Personal information
- Full name: John Wright
- Born: 23 September 1861 Nantwich, Cheshire, England
- Died: 23 December 1912 (aged 51) Willaston, Cheshire, England
- Batting: Right-handed
- Bowling: Right-arm fast-medium

Domestic team information
- 1895: Cheshire

Career statistics
| Competition | First-class |
| Matches | 1 |
| Runs scored | 3 |
| Batting average | 1.50 |
| 100s/50s | –/– |
| Top score | 3 |
| Balls bowled | 12 |
| Wickets | 0 |
| Bowling average | – |
| 5 wickets in innings | – |
| 10 wickets in match | – |
| Best bowling | – |
| Catches/stumpings | –/– |
- Source: Cricinfo, 27 February 2019

= John Wright (cricketer, born 1861) =

English cricketer

John Wright (23 September 1861 – 23 December 1912) was an English first-class cricketer.

Wright was born at Nantwich.
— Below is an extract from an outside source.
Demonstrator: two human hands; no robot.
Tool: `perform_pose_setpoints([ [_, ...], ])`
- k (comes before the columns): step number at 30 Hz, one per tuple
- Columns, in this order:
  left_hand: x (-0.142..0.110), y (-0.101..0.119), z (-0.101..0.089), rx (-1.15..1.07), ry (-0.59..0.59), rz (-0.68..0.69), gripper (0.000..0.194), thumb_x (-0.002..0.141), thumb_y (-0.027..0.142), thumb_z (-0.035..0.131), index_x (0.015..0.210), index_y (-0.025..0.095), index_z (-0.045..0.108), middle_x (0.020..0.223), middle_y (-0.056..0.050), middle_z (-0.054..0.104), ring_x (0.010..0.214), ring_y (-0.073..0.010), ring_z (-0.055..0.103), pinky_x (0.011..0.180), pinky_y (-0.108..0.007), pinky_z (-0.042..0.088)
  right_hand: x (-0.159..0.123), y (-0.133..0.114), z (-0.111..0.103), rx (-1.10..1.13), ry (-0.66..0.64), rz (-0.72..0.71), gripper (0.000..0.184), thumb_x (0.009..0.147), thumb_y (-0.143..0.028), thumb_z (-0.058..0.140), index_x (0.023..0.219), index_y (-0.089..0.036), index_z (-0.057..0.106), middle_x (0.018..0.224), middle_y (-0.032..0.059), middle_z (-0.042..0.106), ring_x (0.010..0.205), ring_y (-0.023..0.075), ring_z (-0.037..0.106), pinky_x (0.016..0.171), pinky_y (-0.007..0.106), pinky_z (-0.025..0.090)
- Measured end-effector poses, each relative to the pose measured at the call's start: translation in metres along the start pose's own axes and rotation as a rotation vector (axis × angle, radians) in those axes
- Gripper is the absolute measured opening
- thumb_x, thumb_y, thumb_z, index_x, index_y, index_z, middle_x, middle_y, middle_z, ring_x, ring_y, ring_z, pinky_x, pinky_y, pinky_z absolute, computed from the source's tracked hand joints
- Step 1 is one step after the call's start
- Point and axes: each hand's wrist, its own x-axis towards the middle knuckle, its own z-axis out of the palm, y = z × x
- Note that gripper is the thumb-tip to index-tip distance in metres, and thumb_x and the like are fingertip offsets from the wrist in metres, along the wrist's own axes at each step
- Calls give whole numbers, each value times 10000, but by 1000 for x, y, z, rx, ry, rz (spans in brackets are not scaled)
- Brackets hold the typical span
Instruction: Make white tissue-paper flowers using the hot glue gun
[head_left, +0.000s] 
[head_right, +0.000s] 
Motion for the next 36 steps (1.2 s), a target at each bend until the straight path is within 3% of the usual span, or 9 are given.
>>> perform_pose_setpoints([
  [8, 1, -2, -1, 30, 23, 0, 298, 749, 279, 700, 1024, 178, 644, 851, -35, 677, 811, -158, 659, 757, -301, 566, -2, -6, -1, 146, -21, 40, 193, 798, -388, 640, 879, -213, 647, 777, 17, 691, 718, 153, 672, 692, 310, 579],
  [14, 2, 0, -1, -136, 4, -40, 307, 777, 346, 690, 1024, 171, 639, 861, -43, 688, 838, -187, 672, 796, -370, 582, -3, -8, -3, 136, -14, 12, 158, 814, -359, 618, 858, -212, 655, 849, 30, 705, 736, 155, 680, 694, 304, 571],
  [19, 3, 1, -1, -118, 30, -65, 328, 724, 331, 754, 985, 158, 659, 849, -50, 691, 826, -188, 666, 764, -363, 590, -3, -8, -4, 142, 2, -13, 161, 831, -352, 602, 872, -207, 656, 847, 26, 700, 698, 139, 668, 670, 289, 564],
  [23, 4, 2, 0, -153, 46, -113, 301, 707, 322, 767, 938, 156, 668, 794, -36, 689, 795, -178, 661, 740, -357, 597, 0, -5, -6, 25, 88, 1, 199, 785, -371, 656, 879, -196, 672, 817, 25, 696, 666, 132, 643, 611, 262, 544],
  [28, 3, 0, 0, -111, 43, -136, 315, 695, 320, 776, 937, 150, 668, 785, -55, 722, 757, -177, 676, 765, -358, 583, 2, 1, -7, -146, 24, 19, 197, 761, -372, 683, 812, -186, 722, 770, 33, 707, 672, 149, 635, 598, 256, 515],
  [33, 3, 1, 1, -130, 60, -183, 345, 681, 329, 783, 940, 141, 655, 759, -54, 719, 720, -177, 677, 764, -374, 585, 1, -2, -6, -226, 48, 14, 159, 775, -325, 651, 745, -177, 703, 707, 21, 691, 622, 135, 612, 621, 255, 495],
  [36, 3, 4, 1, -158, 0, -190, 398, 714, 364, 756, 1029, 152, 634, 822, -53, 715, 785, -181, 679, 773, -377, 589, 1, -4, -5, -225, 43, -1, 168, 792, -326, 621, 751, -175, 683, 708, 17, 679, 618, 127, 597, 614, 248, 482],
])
Described as "A fast round-armed bowler, rather uncertain; a good bat, and fields well near the wicket", Wright made a single appearance in first-class cricket for the North of England in the North v South match at Lord's in 1885, played in benefit of the family of Fred Morley. Batting twice during the match, Wright was dismissed for 3 runs by W. G. Grace, while in their second-innings he was dismissed without scoring by Arnold Fothergill. He later played minor counties cricket for Cheshire in 1895, making one appearance against Worcestershire.

He was employed in various jobs during his life at Manchester, Stockport, Weston-super-Mare, Nelson, and Sale. He died at Willaston in December 1912.